Task statement
Find the line holding "point(152, 116)" in the entries below. Give it again exactly, along with every line after it up to and including the line holding "Where can you find the wrist".

(Dataset items)
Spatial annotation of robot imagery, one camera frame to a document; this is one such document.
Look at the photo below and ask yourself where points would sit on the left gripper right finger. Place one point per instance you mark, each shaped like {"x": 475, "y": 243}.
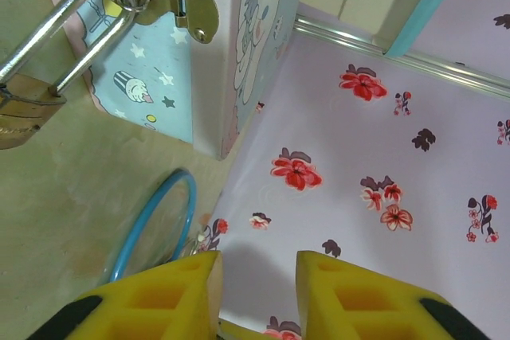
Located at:
{"x": 358, "y": 308}

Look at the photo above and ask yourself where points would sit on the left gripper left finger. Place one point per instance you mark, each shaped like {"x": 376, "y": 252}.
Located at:
{"x": 159, "y": 308}

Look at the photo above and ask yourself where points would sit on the brass padlock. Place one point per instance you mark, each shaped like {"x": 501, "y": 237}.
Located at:
{"x": 24, "y": 109}

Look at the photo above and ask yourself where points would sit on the cartoon tin box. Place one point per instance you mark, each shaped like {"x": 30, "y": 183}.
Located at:
{"x": 159, "y": 57}

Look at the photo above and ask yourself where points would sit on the blue stethoscope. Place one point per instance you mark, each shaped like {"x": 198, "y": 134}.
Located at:
{"x": 192, "y": 196}

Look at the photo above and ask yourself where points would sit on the aluminium corner post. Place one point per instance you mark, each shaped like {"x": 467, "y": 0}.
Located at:
{"x": 438, "y": 65}

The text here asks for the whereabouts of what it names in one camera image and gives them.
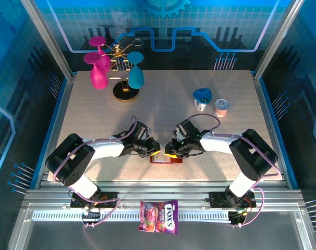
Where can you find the white cup blue lid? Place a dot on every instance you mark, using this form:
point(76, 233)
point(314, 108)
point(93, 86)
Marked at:
point(202, 95)

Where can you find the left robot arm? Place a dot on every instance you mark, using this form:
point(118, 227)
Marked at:
point(69, 161)

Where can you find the pink wine glass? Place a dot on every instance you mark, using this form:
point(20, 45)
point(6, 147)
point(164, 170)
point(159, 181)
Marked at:
point(98, 78)
point(97, 41)

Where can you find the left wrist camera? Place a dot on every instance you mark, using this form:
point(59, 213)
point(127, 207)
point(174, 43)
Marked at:
point(141, 130)

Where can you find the teal wine glass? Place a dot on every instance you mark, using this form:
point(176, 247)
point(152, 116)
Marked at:
point(135, 78)

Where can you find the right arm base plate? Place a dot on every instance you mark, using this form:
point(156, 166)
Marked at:
point(218, 200)

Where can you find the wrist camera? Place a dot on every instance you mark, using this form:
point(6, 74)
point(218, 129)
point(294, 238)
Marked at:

Answer to this task
point(152, 116)
Marked at:
point(135, 78)

Where can you find the right arm base plate? Place a dot on every instance you mark, using this form:
point(156, 166)
Marked at:
point(218, 200)

Where can you find the wrist camera? Place a dot on every instance you mark, using this form:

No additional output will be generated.